- [ABOUT THIS TASK]
Give back every line of the data below exactly.

========================

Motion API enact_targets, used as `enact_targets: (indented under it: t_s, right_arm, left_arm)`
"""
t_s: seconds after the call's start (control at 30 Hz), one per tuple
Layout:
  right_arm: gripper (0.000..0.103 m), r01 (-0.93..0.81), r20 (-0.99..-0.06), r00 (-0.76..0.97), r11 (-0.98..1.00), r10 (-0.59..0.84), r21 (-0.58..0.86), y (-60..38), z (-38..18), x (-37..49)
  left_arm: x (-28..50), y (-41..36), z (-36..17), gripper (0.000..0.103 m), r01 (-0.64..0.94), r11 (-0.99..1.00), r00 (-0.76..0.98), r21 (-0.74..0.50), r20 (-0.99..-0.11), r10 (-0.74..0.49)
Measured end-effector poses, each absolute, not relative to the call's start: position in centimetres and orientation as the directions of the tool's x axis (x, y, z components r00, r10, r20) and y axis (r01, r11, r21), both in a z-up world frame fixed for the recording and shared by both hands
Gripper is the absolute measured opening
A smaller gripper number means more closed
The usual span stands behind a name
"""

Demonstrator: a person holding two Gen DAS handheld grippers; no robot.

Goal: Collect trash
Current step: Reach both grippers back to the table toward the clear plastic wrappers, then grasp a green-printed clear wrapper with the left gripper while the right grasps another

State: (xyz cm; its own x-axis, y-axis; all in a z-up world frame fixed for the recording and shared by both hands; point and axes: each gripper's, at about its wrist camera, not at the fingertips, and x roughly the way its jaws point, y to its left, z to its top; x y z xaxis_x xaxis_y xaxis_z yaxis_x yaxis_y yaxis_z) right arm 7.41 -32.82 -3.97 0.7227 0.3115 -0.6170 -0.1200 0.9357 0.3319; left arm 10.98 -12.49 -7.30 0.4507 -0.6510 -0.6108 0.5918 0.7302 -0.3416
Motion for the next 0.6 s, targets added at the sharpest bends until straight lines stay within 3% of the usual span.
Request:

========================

- [RESPONSE TO THE TASK]
Motion API enact_targets, used as `enact_targets: (indented under it: t_s, right_arm, left_arm)`
"""
t_s: seconds after the call's start (control at 30 Hz), one per tuple
Layout:
  right_arm: gripper (0.000..0.103 m), r01 (-0.93..0.81), r20 (-0.99..-0.06), r00 (-0.76..0.97), r11 (-0.98..1.00), r10 (-0.59..0.84), r21 (-0.58..0.86), y (-60..38), z (-38..18), x (-37..49)
  left_arm: x (-28..50), y (-41..36), z (-36..17), gripper (0.000..0.103 m), r01 (-0.64..0.94), r11 (-0.99..1.00), r00 (-0.76..0.98), r21 (-0.74..0.50), r20 (-0.99..-0.11), r10 (-0.74..0.49)
Measured end-effector poses, each absolute, not relative to the call's start: position in centimetres and orientation as the directions of the tool's x axis (x, y, z components r00, r10, r20) and y axis (r01, r11, r21), both in a z-up world frame fixed for the recording and shared by both hands
Gripper is the absolute measured opening
A smaller gripper number means more closed
The usual span stands behind a name
"""

Demonstrator: a person holding two Gen DAS handheld grippers; no robot.

Goal: Collect trash
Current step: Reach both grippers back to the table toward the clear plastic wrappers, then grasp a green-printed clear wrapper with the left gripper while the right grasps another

State: (xyz cm; its own x-axis, y-axis; all in a z-up world frame fixed for the recording and shared by both hands; point and axes: each gripper's, at about its wrist camera, not at the fingertips, and x roughly the way its jaws point, y to its left, z to its top; x y z xaxis_x xaxis_y xaxis_z yaxis_x yaxis_y yaxis_z) right arm 7.41 -32.82 -3.97 0.7227 0.3115 -0.6170 -0.1200 0.9357 0.3319; left arm 10.98 -12.49 -7.30 0.4507 -0.6510 -0.6108 0.5918 0.7302 -0.3416
Motion for the next 0.6 s, targets added at the sharpest bends until straight lines stay within 3% of the usual span.
Request:

This finishes the response to the exercise.